Please give the number of lines in the records below where the word "closing" occurs, and nothing else.

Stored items

================================

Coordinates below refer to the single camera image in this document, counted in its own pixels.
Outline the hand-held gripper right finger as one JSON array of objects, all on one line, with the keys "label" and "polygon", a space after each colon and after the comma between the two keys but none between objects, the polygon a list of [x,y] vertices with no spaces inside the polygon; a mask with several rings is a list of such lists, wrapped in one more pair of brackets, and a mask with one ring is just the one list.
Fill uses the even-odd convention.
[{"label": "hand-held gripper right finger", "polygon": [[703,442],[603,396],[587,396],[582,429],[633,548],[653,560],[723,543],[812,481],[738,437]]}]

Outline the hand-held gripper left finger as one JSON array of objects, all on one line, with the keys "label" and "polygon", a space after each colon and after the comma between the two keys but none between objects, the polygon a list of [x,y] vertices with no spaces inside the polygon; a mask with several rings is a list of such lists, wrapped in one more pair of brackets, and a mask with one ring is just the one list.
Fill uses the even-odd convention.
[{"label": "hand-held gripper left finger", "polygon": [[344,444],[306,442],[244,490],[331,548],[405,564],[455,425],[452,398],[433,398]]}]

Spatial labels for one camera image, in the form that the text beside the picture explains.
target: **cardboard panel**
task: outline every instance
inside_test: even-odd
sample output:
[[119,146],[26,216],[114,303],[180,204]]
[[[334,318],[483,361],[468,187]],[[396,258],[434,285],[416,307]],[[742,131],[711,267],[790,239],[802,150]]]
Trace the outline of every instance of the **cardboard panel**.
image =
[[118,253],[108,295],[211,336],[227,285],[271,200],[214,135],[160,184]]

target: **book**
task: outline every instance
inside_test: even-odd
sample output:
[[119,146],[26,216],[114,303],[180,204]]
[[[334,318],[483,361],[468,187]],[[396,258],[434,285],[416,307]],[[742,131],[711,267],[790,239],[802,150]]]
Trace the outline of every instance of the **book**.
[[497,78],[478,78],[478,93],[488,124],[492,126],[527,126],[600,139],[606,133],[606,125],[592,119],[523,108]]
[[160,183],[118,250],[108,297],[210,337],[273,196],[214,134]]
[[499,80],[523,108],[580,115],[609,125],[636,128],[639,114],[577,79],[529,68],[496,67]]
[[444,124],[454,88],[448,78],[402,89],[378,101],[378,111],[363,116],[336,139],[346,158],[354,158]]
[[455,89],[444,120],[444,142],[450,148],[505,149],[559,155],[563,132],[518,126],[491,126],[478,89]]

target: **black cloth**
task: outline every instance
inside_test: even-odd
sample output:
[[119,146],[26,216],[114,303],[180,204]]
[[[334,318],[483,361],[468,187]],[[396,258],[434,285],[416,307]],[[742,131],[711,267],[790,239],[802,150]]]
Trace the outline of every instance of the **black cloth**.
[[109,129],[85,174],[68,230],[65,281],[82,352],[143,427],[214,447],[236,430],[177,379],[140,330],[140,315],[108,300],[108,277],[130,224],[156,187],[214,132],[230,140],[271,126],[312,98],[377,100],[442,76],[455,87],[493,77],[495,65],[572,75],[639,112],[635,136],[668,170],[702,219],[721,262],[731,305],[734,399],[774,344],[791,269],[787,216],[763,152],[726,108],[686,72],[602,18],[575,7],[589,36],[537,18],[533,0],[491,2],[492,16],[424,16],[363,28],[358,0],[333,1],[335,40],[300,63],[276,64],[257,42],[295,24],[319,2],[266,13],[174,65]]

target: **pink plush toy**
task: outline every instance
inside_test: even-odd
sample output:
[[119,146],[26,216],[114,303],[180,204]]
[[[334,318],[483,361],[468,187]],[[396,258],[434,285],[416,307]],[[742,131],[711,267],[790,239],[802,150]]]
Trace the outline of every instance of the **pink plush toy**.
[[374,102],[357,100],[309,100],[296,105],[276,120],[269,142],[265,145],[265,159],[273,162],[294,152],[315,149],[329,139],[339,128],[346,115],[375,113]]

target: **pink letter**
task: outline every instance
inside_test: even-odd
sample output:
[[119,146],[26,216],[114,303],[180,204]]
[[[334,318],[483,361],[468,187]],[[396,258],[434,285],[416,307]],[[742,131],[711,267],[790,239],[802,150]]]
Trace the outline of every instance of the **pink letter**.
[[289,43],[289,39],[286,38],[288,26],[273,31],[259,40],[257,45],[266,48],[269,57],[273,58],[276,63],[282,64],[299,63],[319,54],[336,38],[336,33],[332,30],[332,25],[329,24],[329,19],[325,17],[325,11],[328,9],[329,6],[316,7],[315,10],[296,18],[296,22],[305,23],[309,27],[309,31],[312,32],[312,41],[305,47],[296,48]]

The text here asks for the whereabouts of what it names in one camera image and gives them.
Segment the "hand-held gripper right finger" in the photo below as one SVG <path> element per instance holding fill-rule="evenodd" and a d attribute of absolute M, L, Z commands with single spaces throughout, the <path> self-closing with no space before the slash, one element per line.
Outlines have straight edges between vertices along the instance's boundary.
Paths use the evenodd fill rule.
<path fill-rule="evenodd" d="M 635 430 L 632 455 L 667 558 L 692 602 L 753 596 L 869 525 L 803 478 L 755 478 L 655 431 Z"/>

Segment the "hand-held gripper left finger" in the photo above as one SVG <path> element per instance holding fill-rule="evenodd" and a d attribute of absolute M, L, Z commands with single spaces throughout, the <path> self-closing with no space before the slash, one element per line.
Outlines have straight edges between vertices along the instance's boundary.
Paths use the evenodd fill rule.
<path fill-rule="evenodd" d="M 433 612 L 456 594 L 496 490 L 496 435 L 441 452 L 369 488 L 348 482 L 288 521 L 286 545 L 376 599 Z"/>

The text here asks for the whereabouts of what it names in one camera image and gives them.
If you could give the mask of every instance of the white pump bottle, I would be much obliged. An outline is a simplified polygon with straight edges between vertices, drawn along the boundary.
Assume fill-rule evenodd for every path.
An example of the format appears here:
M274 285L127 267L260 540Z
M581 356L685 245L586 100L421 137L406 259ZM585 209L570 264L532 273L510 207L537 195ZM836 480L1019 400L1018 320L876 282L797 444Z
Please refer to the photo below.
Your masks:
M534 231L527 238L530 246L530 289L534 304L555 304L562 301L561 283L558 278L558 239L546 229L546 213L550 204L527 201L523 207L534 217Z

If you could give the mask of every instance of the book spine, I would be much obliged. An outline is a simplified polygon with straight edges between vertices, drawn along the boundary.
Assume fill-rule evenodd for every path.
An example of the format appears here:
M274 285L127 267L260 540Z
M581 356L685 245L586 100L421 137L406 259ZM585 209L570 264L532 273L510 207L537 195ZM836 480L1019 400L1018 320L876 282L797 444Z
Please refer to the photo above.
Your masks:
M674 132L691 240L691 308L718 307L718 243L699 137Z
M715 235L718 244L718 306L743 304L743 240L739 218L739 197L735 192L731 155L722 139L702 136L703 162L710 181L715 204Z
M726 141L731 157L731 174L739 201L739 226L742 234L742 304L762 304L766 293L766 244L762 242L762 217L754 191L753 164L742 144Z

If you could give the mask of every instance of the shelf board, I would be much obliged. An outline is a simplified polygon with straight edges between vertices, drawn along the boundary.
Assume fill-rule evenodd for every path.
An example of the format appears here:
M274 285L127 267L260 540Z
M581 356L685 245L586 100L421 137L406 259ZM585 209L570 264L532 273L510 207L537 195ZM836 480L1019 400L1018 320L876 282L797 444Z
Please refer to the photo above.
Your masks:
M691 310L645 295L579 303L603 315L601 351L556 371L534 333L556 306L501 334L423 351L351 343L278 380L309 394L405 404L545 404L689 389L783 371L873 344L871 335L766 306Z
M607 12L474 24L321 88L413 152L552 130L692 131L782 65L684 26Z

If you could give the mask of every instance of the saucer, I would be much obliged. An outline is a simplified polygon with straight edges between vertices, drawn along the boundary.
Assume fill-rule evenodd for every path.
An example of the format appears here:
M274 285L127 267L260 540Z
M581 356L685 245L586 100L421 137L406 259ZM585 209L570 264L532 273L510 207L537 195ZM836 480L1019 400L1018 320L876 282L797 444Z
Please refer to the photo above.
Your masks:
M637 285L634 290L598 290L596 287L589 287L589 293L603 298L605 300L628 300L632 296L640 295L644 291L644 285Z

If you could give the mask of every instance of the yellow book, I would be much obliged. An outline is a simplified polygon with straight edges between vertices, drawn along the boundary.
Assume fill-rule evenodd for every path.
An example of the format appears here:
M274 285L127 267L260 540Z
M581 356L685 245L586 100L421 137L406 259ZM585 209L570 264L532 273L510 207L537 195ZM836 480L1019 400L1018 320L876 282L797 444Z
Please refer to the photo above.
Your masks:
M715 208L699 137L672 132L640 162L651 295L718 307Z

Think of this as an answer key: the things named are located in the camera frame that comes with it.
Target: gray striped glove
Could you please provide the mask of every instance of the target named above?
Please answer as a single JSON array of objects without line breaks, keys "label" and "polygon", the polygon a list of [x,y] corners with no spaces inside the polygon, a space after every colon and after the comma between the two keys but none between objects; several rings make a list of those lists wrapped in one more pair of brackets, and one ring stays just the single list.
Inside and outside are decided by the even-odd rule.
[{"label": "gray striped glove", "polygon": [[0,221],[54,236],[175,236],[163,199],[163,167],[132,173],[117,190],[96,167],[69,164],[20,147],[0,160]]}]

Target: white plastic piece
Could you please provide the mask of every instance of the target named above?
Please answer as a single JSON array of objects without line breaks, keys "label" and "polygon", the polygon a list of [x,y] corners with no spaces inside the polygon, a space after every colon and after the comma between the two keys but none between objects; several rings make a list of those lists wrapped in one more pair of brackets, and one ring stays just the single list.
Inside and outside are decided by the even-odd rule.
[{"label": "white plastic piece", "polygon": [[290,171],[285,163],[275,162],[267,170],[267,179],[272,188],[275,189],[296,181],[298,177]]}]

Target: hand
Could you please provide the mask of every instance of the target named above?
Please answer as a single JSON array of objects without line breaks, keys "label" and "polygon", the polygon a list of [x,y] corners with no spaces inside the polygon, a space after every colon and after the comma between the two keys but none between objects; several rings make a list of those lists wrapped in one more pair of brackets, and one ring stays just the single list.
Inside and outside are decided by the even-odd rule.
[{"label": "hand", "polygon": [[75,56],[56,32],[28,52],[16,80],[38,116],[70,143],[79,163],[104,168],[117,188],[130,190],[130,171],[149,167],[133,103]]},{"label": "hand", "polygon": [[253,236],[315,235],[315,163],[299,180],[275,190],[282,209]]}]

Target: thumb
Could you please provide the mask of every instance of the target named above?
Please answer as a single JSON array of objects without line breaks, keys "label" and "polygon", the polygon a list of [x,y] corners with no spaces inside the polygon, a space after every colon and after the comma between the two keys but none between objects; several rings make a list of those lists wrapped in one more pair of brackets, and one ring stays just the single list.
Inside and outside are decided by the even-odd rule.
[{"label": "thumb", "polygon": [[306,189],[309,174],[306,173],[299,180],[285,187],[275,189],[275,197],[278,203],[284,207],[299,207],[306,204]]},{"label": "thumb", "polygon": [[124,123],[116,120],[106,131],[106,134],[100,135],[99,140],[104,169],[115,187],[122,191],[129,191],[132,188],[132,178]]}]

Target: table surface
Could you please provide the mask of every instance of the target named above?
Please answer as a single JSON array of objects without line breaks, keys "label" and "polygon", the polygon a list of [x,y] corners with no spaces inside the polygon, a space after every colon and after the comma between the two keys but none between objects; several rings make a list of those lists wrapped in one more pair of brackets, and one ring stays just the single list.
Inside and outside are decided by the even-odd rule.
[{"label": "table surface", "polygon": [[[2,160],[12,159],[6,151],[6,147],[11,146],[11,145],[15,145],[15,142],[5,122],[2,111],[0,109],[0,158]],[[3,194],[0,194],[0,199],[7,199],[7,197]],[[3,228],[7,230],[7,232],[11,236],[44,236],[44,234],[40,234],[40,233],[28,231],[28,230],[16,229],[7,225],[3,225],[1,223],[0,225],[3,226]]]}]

================================

▶ _REPLY_
2